California had the highest price increases in the country.

Governor Gavin Newsom on Monday called on the Federal Energy Regulatory Commission to investigate the recent price spikes. He says the agency should find out if there was any market manipulation or other anti-competitive behavior.

The California Public Utilities Commission and the agency’s independent Public Advocate’s office also asked federal officials to look into the unusually high spike in the cost of natural gas in Southern California.

One observer said it was curious that natural gas market prices seemed to stabilize when questions were raised about the reasons for the sharp increases.

“Why is it that the day after Senator (Steven) Bradford sent a letter to the CPUC calling for an investigation, prices were slashed in half from the $20 mark to the $10 mark?” said Marlon Santa Cruz, a gas buyer for the Los Angeles Department of Power and Water. “And as news was brought on about Governor Newsom’s letter being made public, now we stabilize at $5, as of yesterday?”

A local consumer advocacy group called Public Power San Diego is asking the San Diego city council to investigate San Diego Gas and Electric, because local natural gas prices went up more than at other utilities.

They also point out that local storage of the commodity fell just before the winter heating crunch.

Public Power San Diego said this week that city officials need to investigate and find solutions to keep price spikes like those the region experienced this winter from happening again.

San Diego Gas and Electric officials began warning customers in October, again in November and December, about expected high prices. But those prices exceeded even utility expectations in January.

The cost of natural gas bought by utilities climbed from $.65 a therm in November to $1.05 in December. Then January prices soared to $3.45. February’s price is $1.11.

The January price hike more than doubled SDG&E gas bills when compared to the same rates from a year earlier.

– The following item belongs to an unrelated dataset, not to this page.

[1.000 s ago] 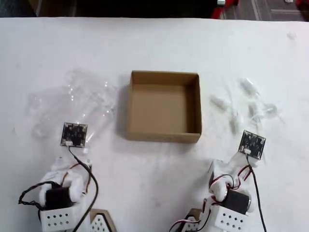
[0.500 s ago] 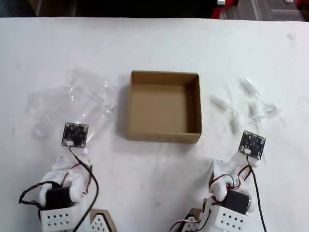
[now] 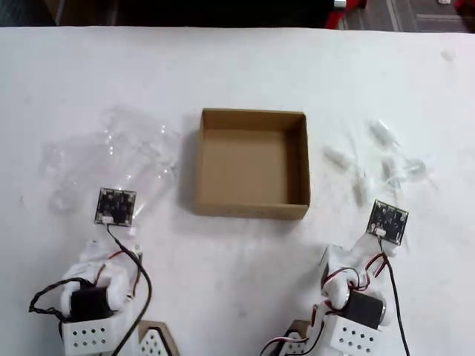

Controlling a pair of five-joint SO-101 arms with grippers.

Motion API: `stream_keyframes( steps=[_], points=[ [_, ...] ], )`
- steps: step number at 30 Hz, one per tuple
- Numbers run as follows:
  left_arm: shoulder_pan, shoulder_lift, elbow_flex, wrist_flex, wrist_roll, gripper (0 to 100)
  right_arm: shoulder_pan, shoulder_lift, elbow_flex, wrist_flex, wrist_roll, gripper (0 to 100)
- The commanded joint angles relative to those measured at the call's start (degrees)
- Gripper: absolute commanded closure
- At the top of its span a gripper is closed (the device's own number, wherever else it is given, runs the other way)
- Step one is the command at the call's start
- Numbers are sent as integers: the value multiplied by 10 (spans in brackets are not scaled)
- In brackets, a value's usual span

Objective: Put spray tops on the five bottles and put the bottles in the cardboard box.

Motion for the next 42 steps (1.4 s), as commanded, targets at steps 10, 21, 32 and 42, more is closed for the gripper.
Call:
stream_keyframes(
  steps=[10,21,32,42],
  points=[
    [7,-7,0,-46,0,976,-5,0,5,0,-2,981],
    [6,-7,0,-45,-2,976,-3,0,5,0,2,981],
    [6,-7,0,-8,-4,976,-2,0,5,0,2,981],
    [-31,-7,0,-39,-4,977,-2,0,5,0,2,981]
  ],
)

The investor-owned utility said natural gas usage that generated a $105 dollar bill in the first month of 2022, cost $225 this January.

“A bill price spike this high puts Californians in a position where they have to make tough choices affecting their lives and families,” said CPUC Commissioner John Reynolds.

Last week, the CPUC moved some climate credits from the spring and summer to February as part of the effort to speed relief to customers struggling with higher bills.

That could be as much as $104 for SDG&E customers who have natural gas hook-ups which is about 900,000 of the utility's 3.7 million customers.

The money for those credits comes from California’s cap and trade program, which requires polluters to buy permits to release greenhouse gasses into the air.